Now we have a problem: the user might never calls teardown(). Since the context manager is based on a generator, it will eventually be closed (manually or via __del__), leading to a GeneratorExit being raised at the "yield" point. When this happens, it will basically be as-if teardown() was called, except it can happen asynchronously at any point. Ideally, we would have a generator type that does not call close() from __del__, but there is nothing we can do for builtin types. The only "fix" is to keep a reference alive forever (and leak memory) so that they are not gc'ed before __exit__ is called.

That leaves a few choices:

Make devlib's Target.execute() reentrant
Make devlib's Target.execute() sort-of-reentrant (i.e. raise a RuntimeError. This will randomly prevent __del__ from doing useful things and litter the stderr with the backtraces of swallowed exceptions but at least won't deadlock).
Avoid calling target.execute() from __del__, which prevents useful cases.

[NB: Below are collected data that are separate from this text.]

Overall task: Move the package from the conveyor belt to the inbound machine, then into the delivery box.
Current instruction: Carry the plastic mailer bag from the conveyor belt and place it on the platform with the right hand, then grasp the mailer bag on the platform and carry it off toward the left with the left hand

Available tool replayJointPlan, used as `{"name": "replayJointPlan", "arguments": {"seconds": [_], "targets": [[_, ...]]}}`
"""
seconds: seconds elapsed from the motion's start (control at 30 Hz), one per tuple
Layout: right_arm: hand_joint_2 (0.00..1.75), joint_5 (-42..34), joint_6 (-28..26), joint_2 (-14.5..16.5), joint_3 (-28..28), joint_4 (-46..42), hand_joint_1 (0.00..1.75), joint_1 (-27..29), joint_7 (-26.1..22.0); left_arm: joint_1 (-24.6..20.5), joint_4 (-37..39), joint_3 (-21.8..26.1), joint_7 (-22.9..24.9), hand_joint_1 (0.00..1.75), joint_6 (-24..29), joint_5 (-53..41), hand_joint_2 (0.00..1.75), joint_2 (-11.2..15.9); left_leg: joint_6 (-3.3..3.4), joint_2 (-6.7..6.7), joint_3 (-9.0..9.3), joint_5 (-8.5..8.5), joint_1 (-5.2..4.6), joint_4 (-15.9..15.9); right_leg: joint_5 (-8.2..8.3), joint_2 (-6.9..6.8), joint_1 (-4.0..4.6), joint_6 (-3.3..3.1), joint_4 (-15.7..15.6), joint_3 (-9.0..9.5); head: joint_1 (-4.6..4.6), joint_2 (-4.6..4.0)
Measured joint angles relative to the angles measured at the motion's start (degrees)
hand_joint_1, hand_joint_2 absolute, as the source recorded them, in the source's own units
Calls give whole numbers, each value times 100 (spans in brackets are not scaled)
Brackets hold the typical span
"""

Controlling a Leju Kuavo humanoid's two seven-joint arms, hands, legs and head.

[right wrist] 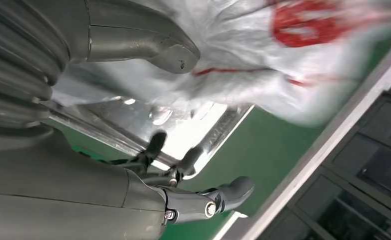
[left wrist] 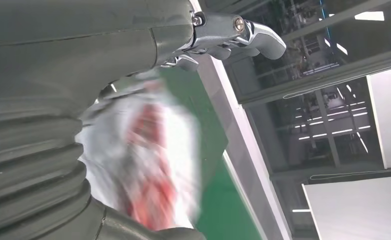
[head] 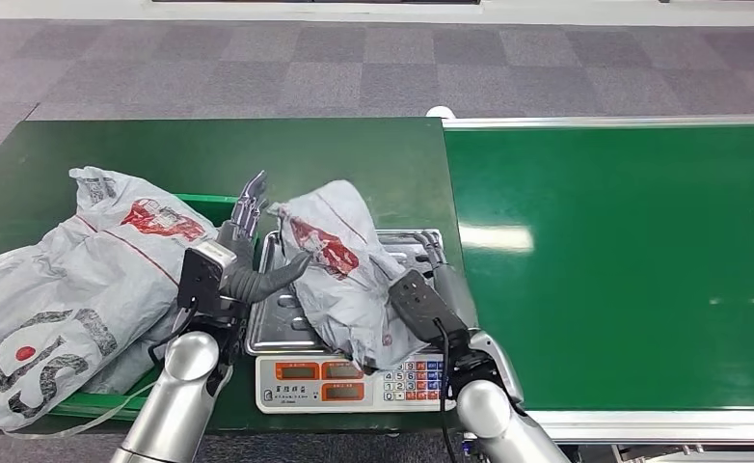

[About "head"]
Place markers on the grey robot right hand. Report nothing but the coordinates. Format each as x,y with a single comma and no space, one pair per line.
457,291

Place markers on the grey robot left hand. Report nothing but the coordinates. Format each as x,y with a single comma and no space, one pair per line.
249,287

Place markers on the small grey courier package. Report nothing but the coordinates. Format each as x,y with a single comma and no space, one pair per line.
345,294

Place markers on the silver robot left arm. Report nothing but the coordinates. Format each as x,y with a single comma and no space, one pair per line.
176,409

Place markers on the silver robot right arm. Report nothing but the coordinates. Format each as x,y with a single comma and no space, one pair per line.
498,422

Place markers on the plain pale grey package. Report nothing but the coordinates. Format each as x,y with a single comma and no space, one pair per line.
121,370

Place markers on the large grey courier package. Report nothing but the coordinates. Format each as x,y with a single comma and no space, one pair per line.
70,281

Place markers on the white round conveyor end cap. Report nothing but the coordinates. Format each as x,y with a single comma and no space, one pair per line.
441,112

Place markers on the green conveyor belt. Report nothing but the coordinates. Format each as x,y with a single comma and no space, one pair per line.
639,255

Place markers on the green plastic crate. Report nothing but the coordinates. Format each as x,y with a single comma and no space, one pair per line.
214,203

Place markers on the white electronic scale steel tray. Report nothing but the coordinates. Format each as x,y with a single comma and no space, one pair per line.
300,383

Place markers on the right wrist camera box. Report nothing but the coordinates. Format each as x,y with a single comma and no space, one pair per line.
422,310

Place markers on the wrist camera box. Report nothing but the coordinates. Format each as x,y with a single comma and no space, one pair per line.
422,310
198,278

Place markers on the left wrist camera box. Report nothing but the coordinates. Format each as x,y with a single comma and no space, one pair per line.
198,278

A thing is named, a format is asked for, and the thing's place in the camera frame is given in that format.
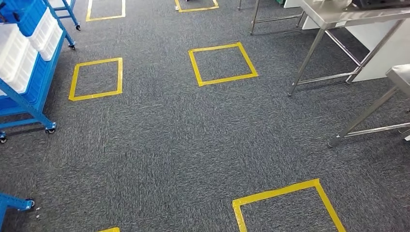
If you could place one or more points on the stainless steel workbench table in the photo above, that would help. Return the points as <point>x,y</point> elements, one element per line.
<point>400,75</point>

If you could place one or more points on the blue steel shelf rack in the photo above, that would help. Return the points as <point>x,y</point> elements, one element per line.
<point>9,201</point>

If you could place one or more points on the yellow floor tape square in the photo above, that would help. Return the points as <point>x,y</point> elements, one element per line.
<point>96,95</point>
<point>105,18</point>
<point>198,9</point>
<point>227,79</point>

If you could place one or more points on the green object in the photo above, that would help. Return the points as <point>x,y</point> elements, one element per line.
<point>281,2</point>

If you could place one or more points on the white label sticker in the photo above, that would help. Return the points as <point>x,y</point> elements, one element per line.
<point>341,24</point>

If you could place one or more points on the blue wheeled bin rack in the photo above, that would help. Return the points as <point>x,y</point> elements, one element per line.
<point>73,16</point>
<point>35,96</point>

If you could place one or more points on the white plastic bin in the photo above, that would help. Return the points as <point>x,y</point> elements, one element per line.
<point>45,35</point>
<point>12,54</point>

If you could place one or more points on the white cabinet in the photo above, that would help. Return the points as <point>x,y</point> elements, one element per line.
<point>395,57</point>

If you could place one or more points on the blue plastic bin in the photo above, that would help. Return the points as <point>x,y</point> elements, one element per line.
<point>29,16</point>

Maybe connections are actually already reentrant and all we need is to turn the lock into a reentrant lock.

Otherwise, we can probably create a new connection object for nested execute() and background() calls, so connection objects don't have to worry about that issue. It should only happen in exceptional circumstances so I don't think performance is a problem. We already do it for multithreading so I expect it to work.

Another more invasive option is to implement Target.execute() on top of Target.background(), since the latter should already be reentrant. There might be some performance cost to that though, since background commands have to create their own channel for SSH so that multiple background commands can operate independently.

setrofim · Answer 1 · Tue Mar 23 2021 00:00:33 GMT+0800 (China Standard Time)

Hm wouldn't making check_output_lock an RLock just fix this? Or am misunderstanding the issue?

Douglas Raillard · Answer 2 · Tue Mar 23 2021 00:13:02 GMT+0800 (China Standard Time)

Hm wouldn't making check_output_lock an RLock just fix this?

Potentially, but I guess we should audit the rest of the code to make sure the no connection subclass assumes non-reentrancy. For example, I have no idea if paramiko.client.SSHClient.exec_command is reentrant either. The doc [1] seems to imply it's ok (as it creates a new channel for the call anyway), but I don't know how reliable that is. I don't think any "backend" function like SSHClient.exec_command will ever expect to be re-entered unless they take a user callback.

[1] http://docs.paramiko.org/en/stable/api/client.html#paramiko.client.SSHClient.exec_command

Douglas Raillard · Answer 3 · Wed May 12 2021 21:53:53 GMT+0800 (China Standard Time)

After a bit of research it turns out that paramiko would indeed have a similar problem: SSHClient.exec_command will call Transport.open_session(), itself calling Transport.open_channel(), which uses a threading.Lock.

Do you think creating a separate connection instance for nested calls is ok ? At first sight that seems to be the least effort path, as connection instances are completely independent and we already dynamically swap the content of the "conn" property to have a separate one per thread. This would provide a blanket fix that is unlikely to break with future changes.